Use cases

Five problems Data Foundations is built for

Each one starts with a question a data leader is asked and cannot answer quickly — what is in this estate, what does this table mean, can we prove this number, where will AI pay off. The platform answers from the evidence, then helps you act on it.

Move a BI estate to Amazon Quick

For heads of BI and data platform leads with hundreds or thousands of Qlik or MicroStrategy dashboards.

The problem

Nobody knows which dashboards matter, what they read, or what the move will cost — and interviewing owners does not scale to thousands of apps.

What the platform does

  • Parses every load script, object and report definition into one inventory
  • Traces each dashboard to the tables, connections and files it reads
  • Triages every asset by complexity, with the reasons and an effort band
  • Designs the gold-layer model the dashboards need on the target warehouse

What you get

  • Estate inventory workbook
  • Estate lineage and most-shared sources
  • Gold-layer model with DDL
  • Amazon Quick starter pack per Qlik app

The migration plan is built from what the estate actually contains, so waves are ordered by shared sources and effort is estimated before the first sprint.

Understand a warehouse you inherited

For data engineering teams taking over a platform with little documentation.

The problem

The tables are there but the meaning is not: undocumented columns, unknown quality, and transformation logic spread across SQL, SAS and application code.

What the platform does

  • Connects to Postgres, MySQL, SQL Server, Snowflake, Databricks and BigQuery
  • Profiles every column and proposes data-quality rules for review
  • Reads SQL, SAS and .NET code to draw lineage between jobs and tables
  • Converts legacy SQL and SAS logic to the target dialect in a reviewable workbench

What you get

  • Column profiles and a data dictionary
  • Data-quality rules with validation runs
  • Code-derived lineage
  • Converted SQL with the differences flagged

Weeks of archaeology become a documented, profiled and traceable baseline your team can plan against.

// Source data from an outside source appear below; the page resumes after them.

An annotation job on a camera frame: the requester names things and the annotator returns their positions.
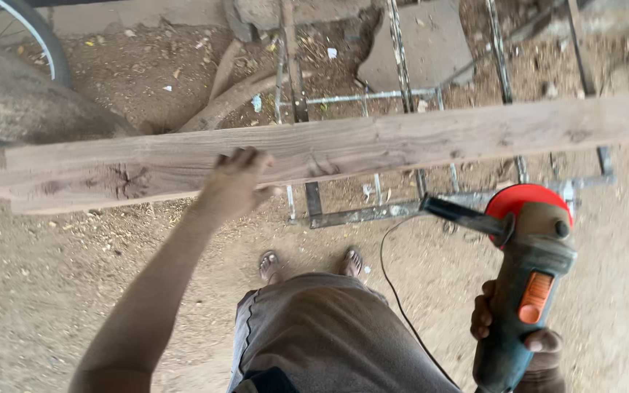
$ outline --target bicycle tire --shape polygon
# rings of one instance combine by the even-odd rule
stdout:
[[[71,89],[72,73],[62,44],[38,11],[24,0],[0,0],[0,7],[21,22],[38,41],[48,58],[52,80]]]

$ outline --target bicycle wheel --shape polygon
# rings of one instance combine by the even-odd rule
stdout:
[[[72,75],[64,49],[43,16],[25,0],[0,0],[0,9],[8,14],[0,12],[0,45],[21,42],[27,31],[42,50],[36,64],[45,65],[52,80],[71,89]]]

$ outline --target orange switch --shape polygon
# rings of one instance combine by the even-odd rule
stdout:
[[[523,291],[523,299],[519,304],[519,319],[523,323],[534,324],[540,320],[545,302],[550,296],[551,275],[534,271],[530,273],[529,283]]]

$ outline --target power cord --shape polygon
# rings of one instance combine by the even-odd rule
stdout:
[[[385,271],[385,263],[383,262],[383,259],[382,259],[382,248],[383,248],[383,246],[385,244],[385,239],[387,238],[387,235],[389,235],[390,233],[395,231],[400,225],[404,224],[405,222],[411,221],[412,219],[415,219],[417,217],[418,217],[418,215],[406,218],[402,222],[398,222],[392,228],[388,229],[387,232],[385,232],[385,235],[382,237],[382,241],[380,242],[380,267],[382,267],[382,274],[385,276],[385,280],[390,285],[390,289],[392,289],[392,293],[395,295],[395,300],[397,300],[397,306],[400,308],[400,312],[402,313],[402,317],[404,317],[404,320],[407,321],[407,324],[409,325],[409,327],[412,328],[412,332],[414,333],[414,336],[416,337],[416,340],[419,342],[419,344],[422,346],[422,348],[424,348],[424,351],[428,355],[428,358],[431,359],[431,361],[441,371],[443,376],[445,376],[445,378],[448,378],[450,383],[452,383],[453,386],[455,386],[456,388],[458,388],[458,390],[460,390],[460,387],[458,386],[458,384],[456,384],[455,381],[453,381],[452,378],[450,378],[448,373],[446,373],[445,370],[443,370],[441,365],[438,362],[436,362],[436,359],[428,351],[428,348],[426,347],[426,345],[424,345],[424,342],[422,341],[422,338],[419,336],[419,333],[416,333],[416,329],[415,329],[414,325],[412,325],[412,323],[409,321],[409,318],[407,317],[407,314],[405,314],[405,312],[404,312],[404,308],[402,308],[402,302],[400,301],[399,295],[397,295],[397,290],[395,290],[395,286],[392,285],[392,282],[390,281],[390,278],[387,276],[387,272]]]

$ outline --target person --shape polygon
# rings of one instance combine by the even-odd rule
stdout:
[[[273,158],[253,147],[220,156],[203,191],[159,252],[130,284],[80,361],[69,391],[148,392],[173,329],[182,295],[201,253],[226,220],[239,218],[275,193],[256,190]],[[458,392],[384,298],[358,279],[355,247],[339,274],[286,280],[275,252],[259,261],[266,286],[249,291],[236,313],[232,379],[227,392]],[[494,282],[475,299],[471,332],[485,338]],[[563,392],[561,339],[528,336],[536,352],[516,392]]]

Evidence data quality for regulated reporting

For data owners and governance teams in financial services, insurance and other regulated sectors.

The problem

Controls exist in spreadsheets and people's heads. When audit or a regulator asks how a number is produced and checked, the answer has to be assembled by hand.

What the platform does

  • Turns profiling results into data contracts and quality rules
  • Runs validations and keeps every run, result and change
  • Links each report back through lineage to its sources
  • Packages rules, runs and lineage as an evidence pack

What you get

  • Data contracts
  • Validation history
  • Lineage per report
  • Evidence packs

The evidence is produced by the work itself, so it is current when someone asks for it rather than rebuilt for each review.

Build a medallion platform with change control

For platform teams standing up Land → Stage → Persist → Unify layers on Databricks, Snowflake, Redshift or Synapse.

The problem

Every team hand-writes similar pipelines differently, and it is hard to see which layer is healthy.

What the platform does

  • Generates pipeline code per layer for the target platform
  • Designs dimensional, Data Vault or one-big-table models from profiled data
  • Tracks runs, versions and approvals for each pipeline
  • Shows layer health in one cockpit

What you get

  • Pipeline code per layer
  • Models with DDL
  • Run history
  • Change log

Consistent pipelines from day one, with every change and run on record.

Decide where AI will pay off

For executives and transformation leads asked to back AI use cases with evidence.

The problem

AI business cases are written on assumptions about data readiness, governance and cost that nobody has checked.

What the platform does

  • Runs a structured readiness assessment across data, platform, governance and people
  • Reads the documents you provide and proposes evidenced answers for review
  • Models ROI per use case with sensitivity ranges
  • Benchmarks against published industry surveys

What you get

  • Readiness scores
  • ROI model per use case
  • Assessment report
  • Funding workbook

A costed, evidenced decision in weeks instead of a slide deck of opinions — and a clear list of what to fix first.

What they have in common

The same principles run through every engagement. See how it is built.

Deterministic first

Parsers, profilers and lineage builders produce the facts. Models are used where judgement helps, and their output is always reviewable.

Evidence by default

Every run, result and approval is kept, so the audit trail is a by-product of the work.

Versioned and reviewable

Models, rules and generated code carry versions and a change log; nothing ships without a person saying so.

Code you own

Outputs are SQL, DDL, pipeline code and definitions in open formats, not a proprietary runtime.

Built for estates

Tested on 5,000-dashboard estates: resumable background ingestion, paged reads and batched writes throughout.

Accelerate, don't decide

Automated work is marked as such and anything needing judgement is listed for a person rather than dropped.